Quote Originally Posted by Slanter
Here's someone who actually subjected it to a fairly decent test:

The Popular Mechanics Tornado Fuel Saver dyno test article is now available online. While I wish they had more details, the Tornado reduced horsepower and did not improve mileage. It wasn't the most spectacular failure, at least... that would be the ignition device that caught on fire.
Slanter, I don't care who tested it and said it failed. I bought one and installed it, and I'm sure without a doubt that it improved the mpg on a 99' Ford Contour. (3mpg on average or 10%) I drive 92 miles one way to work. A 10% drop in a $250 dollar a month gas bill is very noticeable. Here lately it's not, but when I put it in, gas prices were more stable. I went to a compressed work schedule for a second 10% when gas went to $3.20 a gallon a while back.

And after doing MUCH reading in the past day or so I plan on complimenting that with a number of things from acetone to halo plugs and such. If it bumps my mileage up some more great! Less bills to pay.
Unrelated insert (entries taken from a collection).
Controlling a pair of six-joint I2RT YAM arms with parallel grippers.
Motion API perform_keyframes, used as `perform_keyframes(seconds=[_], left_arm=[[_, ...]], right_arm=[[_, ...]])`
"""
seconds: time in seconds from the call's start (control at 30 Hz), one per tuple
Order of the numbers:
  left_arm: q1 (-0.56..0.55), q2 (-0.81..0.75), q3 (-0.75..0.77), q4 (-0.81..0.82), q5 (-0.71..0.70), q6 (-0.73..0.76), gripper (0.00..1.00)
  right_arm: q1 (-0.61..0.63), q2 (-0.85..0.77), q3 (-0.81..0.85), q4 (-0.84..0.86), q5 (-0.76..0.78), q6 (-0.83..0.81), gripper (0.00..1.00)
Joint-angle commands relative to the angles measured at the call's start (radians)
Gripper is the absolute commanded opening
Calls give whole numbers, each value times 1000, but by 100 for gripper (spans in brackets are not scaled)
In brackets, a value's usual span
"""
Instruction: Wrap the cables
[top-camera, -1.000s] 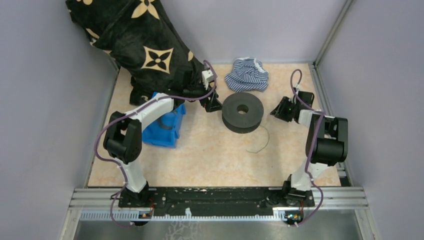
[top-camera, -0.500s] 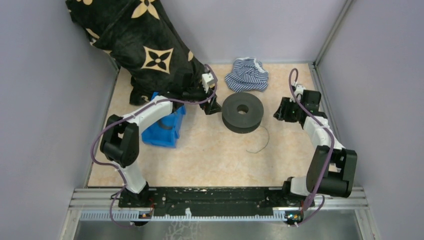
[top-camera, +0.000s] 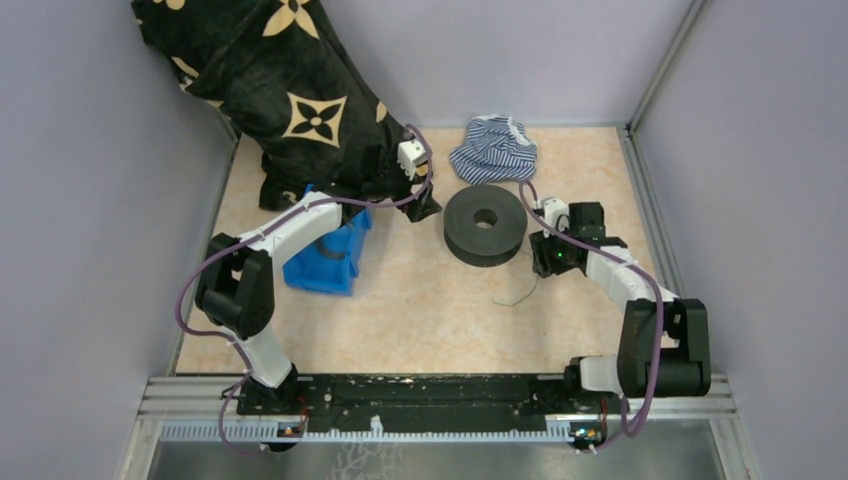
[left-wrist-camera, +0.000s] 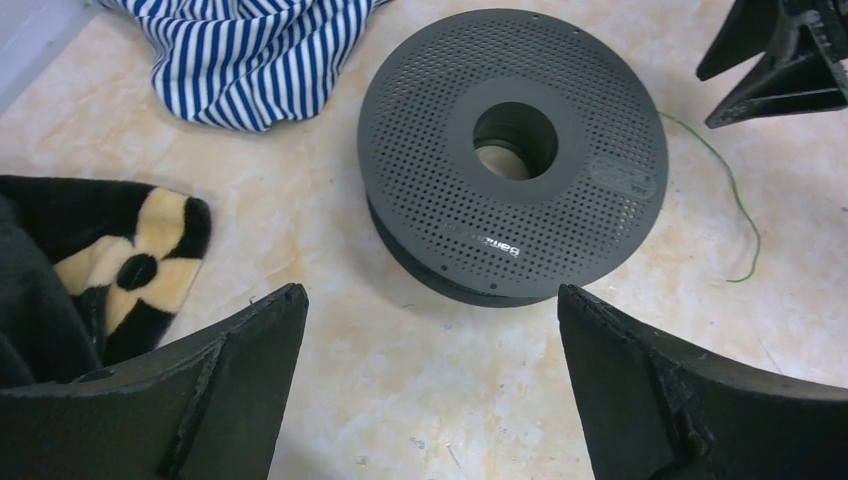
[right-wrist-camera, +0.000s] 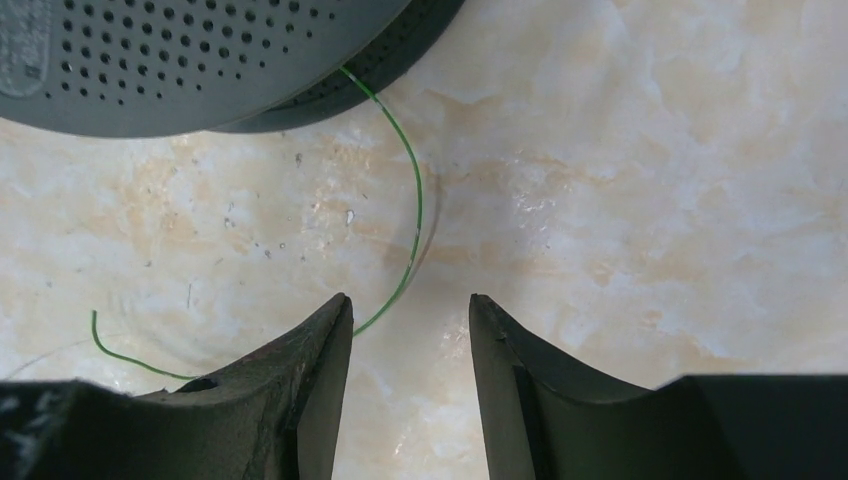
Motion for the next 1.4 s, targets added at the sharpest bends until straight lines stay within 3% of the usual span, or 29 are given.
perform_keyframes(seconds=[0.0, 0.43, 0.77, 1.1, 1.37], left_arm=[[8, -36, -11, 18, -75, 24, 100], [15, -59, -51, 48, -107, 25, 100], [30, -55, -55, 64, -88, 16, 100], [50, -86, -82, 65, -73, 36, 100], [55, -105, -106, 70, -63, 55, 100]], right_arm=[[27, 1, -17, 80, 34, -78, 47], [67, 94, -16, 136, 127, -82, 44], [68, 166, 29, 159, 256, -53, 34], [68, 315, 219, 130, 350, 19, 20], [68, 466, 367, 120, 376, 50, 15]])
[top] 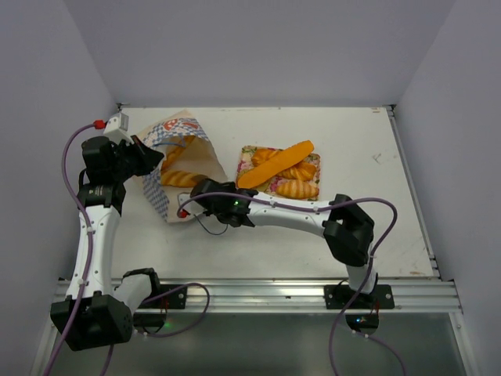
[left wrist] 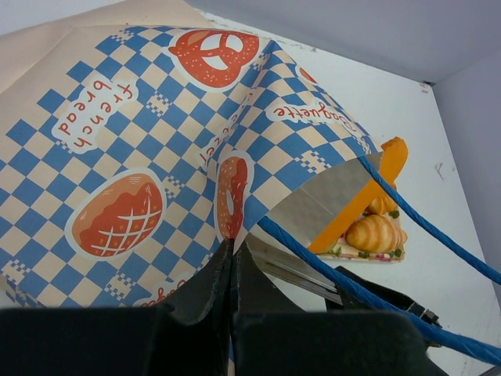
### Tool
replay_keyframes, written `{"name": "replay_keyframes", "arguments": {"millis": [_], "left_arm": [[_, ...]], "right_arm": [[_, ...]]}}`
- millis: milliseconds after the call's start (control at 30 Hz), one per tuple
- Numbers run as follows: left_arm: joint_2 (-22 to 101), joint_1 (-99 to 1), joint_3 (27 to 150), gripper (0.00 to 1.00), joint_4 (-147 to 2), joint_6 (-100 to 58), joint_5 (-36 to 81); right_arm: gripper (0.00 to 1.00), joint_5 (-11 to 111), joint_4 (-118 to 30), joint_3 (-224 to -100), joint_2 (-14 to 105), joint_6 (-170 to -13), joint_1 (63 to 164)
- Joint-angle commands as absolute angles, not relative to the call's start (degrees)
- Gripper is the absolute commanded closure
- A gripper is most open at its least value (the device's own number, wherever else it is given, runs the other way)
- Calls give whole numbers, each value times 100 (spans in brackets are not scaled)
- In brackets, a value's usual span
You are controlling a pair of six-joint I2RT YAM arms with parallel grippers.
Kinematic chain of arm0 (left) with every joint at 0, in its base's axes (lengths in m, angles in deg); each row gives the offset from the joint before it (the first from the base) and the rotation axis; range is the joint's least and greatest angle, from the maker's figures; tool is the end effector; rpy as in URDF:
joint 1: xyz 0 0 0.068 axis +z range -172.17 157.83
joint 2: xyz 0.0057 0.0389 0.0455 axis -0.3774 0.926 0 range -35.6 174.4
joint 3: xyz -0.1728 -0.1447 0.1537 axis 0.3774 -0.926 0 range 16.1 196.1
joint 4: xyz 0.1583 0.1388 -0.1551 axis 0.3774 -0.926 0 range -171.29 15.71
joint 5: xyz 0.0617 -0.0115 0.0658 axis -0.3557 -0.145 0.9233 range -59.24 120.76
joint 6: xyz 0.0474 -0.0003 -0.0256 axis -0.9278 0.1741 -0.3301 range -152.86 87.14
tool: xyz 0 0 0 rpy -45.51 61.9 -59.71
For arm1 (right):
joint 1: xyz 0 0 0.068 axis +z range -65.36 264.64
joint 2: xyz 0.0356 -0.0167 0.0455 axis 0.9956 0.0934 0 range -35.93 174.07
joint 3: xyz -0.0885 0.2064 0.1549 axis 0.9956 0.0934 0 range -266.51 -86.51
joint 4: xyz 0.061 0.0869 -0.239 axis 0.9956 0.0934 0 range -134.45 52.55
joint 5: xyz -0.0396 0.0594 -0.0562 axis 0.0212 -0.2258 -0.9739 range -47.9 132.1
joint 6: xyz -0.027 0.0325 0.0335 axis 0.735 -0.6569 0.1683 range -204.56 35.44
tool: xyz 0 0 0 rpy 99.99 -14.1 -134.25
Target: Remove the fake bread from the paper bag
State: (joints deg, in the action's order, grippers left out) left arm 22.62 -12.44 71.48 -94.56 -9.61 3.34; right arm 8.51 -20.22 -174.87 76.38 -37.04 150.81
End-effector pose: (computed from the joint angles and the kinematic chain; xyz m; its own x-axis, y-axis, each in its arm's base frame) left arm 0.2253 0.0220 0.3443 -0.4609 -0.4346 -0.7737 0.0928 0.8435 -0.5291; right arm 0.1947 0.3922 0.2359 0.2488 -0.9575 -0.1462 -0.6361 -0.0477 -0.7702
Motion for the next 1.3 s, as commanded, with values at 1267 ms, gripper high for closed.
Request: {"name": "replay_keyframes", "arguments": {"millis": [1267], "left_arm": [[2373, -1198, 7165, 100, -9195, -974, 237]], "right_arm": [[78, 1090, -1676, -17528, 7331, -3930, 15038]]}}
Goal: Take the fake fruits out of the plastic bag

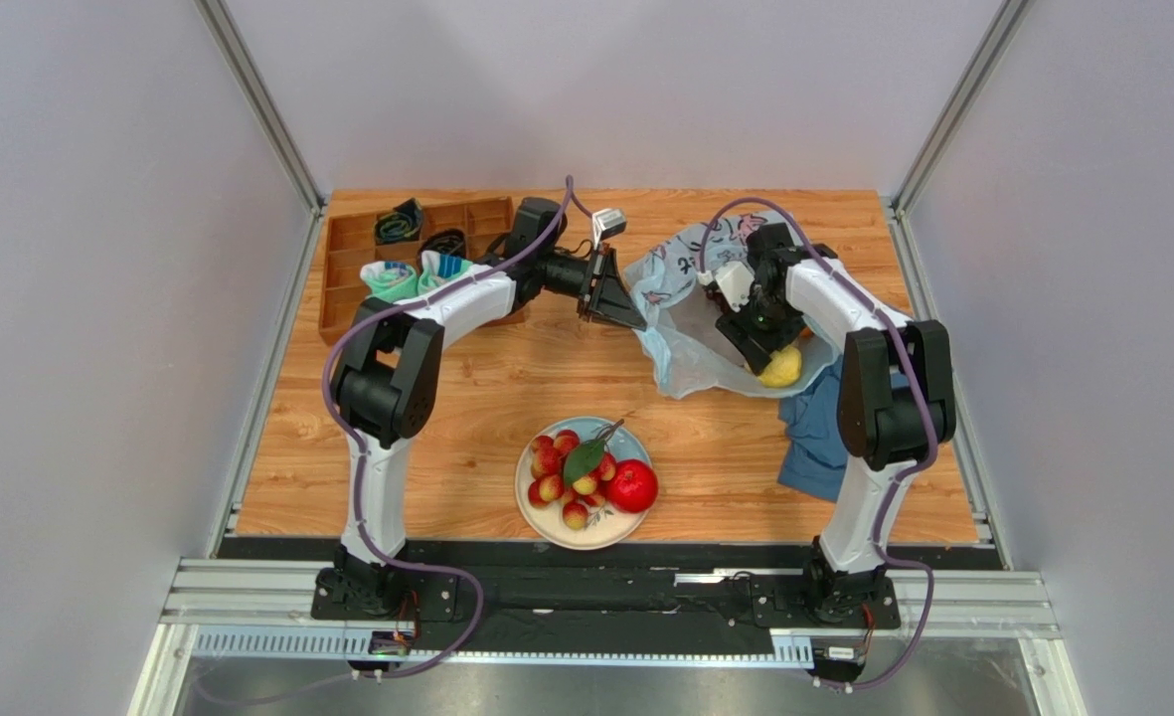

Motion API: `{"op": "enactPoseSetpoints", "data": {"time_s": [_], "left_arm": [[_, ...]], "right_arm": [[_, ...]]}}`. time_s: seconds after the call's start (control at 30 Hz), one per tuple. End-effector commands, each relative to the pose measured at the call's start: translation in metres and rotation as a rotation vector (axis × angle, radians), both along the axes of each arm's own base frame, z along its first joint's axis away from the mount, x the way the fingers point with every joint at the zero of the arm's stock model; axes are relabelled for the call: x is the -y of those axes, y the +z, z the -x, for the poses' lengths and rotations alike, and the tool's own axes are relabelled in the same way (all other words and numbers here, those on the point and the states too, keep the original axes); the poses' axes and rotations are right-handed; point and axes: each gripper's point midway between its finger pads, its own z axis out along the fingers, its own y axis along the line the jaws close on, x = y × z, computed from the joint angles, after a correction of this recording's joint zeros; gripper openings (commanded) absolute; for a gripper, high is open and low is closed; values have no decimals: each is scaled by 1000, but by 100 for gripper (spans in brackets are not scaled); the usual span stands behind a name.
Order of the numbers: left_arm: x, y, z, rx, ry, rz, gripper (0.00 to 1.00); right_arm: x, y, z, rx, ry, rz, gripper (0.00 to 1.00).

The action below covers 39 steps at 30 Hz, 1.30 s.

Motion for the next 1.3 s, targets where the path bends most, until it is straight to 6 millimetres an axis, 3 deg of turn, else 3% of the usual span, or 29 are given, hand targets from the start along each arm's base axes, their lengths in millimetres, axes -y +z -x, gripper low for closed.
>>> {"op": "enactPoseSetpoints", "data": {"time_s": [0.0,0.03,0.1,0.13,0.27,0.37,0.4,0.6,0.63,0.77,0.9,1.03,1.27], "left_arm": [[6,45,-2,118,-23,77,0],[6,43,-4,117,-21,77,0],[8,45,-6,117,-19,82,0],[8,44,-8,111,-16,82,0],[9,46,-10,92,-15,83,0],[9,44,-10,84,-21,83,0],[9,44,-10,81,-22,82,0],[5,50,-4,106,-25,82,0],[4,55,-3,127,-26,88,0],[0,58,0,140,-22,87,0],[-5,61,-1,150,-12,88,0],[-9,64,-2,153,-4,88,0],[-16,68,-12,158,28,89,0]], "right_arm": [[-33,83,11,125,43,-183,29],[-49,112,22,162,81,-274,29],[-73,138,40,200,155,-365,29],[-94,161,57,238,227,-449,29],[-141,158,110,189,368,-551,30],[-170,144,135,139,445,-569,30],[-173,128,141,91,409,-572,30],[-199,89,102,56,190,-580,29],[-207,97,92,63,157,-602,29],[-229,86,79,9,127,-611,29],[-256,71,89,-96,140,-639,31],[-278,55,120,-188,200,-620,31],[-276,32,139,-249,159,-582,31]]}}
My take home pay is greatly affected by gas prices so I'm very sensitive to mileage on my car. Since I drive so far I'm OFTEN speeding. I speed in the same areas of the drive every day, the ones least likely to generate me a fat ticket. So I lose quite a bit of my mileage driving part of my trip at 80mph. Anything I can do to get it back up due to that, I'm all for. The namebrand of the one I bought I can't remember but it came from ebay.

So I personally think it 'can' make a difference but you'd just have to try it and see and if it doesn't, well tough luck. That just means the airflow coming into your particular vehicle isn't getting any better with this type of improvemnt, you'll just have to try something different. That's life. You can't put a mud house in a rainforest. In other words different things work in different applications.